» Task objective
Lines from the material below that hold the string "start" are what is needed; copy each of them.

--- Data section ---

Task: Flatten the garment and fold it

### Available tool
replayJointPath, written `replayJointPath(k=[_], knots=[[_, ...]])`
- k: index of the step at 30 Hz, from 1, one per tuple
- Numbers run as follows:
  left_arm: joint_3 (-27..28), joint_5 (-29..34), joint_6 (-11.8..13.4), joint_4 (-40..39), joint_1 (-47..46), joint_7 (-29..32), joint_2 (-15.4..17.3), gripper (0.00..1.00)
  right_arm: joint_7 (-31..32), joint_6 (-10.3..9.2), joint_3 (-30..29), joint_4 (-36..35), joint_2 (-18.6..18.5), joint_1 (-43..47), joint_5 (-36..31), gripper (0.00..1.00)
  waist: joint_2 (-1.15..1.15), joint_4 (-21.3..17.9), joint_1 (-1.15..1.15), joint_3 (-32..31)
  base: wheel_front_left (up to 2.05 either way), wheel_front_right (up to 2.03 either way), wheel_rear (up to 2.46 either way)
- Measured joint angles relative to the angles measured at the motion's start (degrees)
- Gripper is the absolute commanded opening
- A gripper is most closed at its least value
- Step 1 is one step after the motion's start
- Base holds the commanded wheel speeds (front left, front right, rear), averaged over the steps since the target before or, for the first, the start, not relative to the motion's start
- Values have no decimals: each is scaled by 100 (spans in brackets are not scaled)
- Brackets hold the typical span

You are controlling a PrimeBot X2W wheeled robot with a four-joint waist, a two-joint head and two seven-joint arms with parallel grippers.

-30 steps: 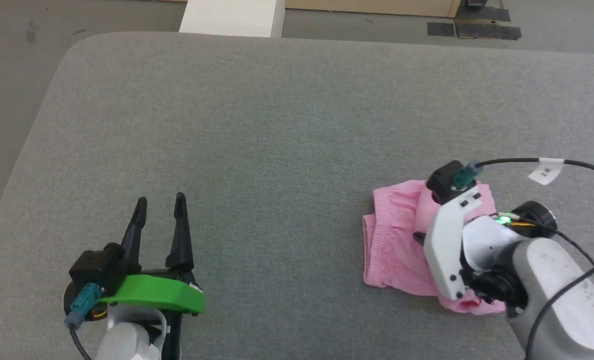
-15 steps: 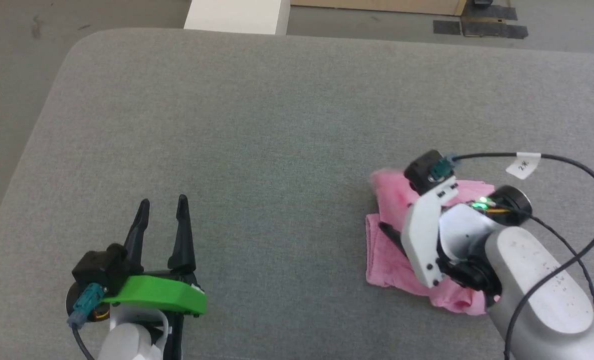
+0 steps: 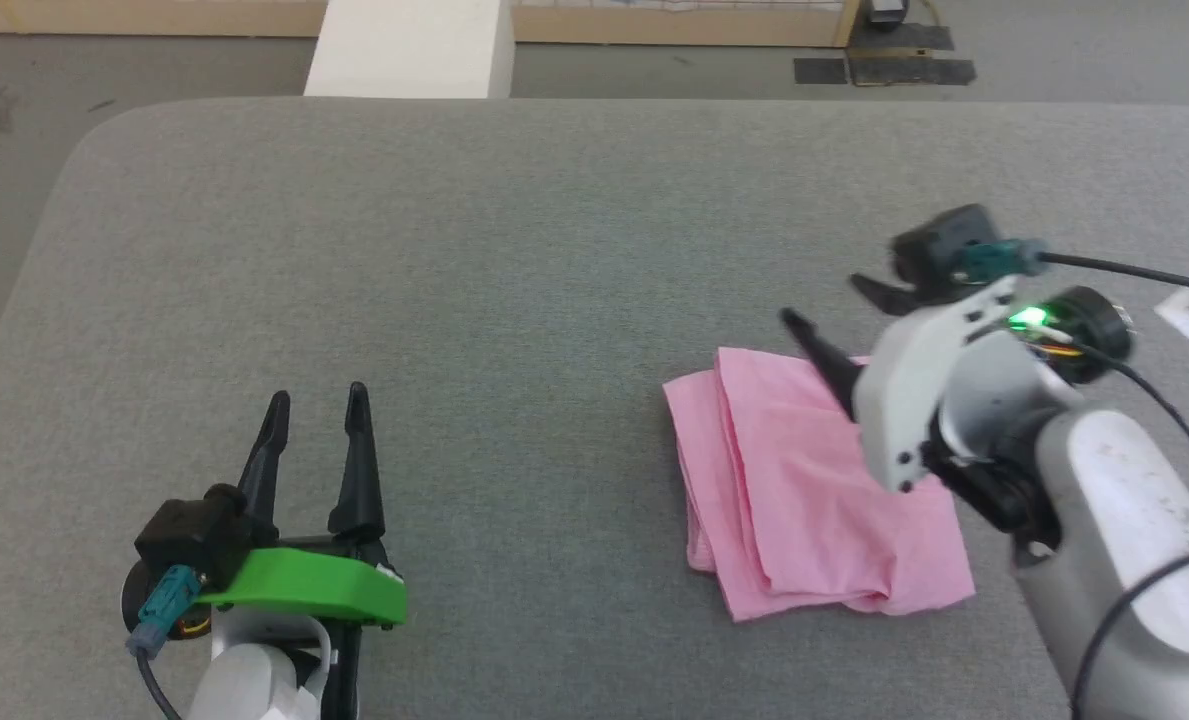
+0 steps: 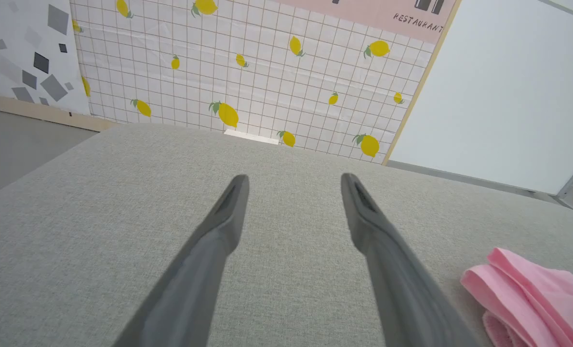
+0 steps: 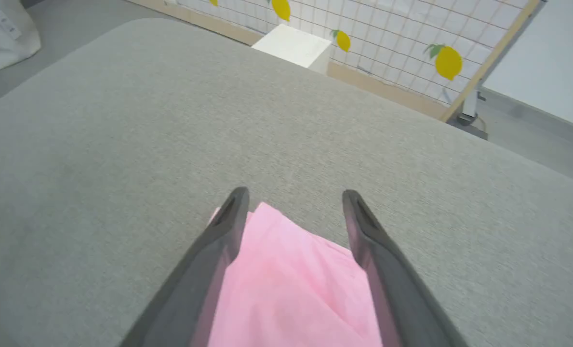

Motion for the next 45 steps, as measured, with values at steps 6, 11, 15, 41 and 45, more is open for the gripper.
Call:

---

» Result of the exercise
- Measured joint angles relative to the angles measured at the motion's start (degrees)
- Step 1 is one step after the motion's start
- Base holds the commanded wheel speeds (front left, front right, rear), averaged over the steps since the target before or, for the first, the start, not relative to the motion's start

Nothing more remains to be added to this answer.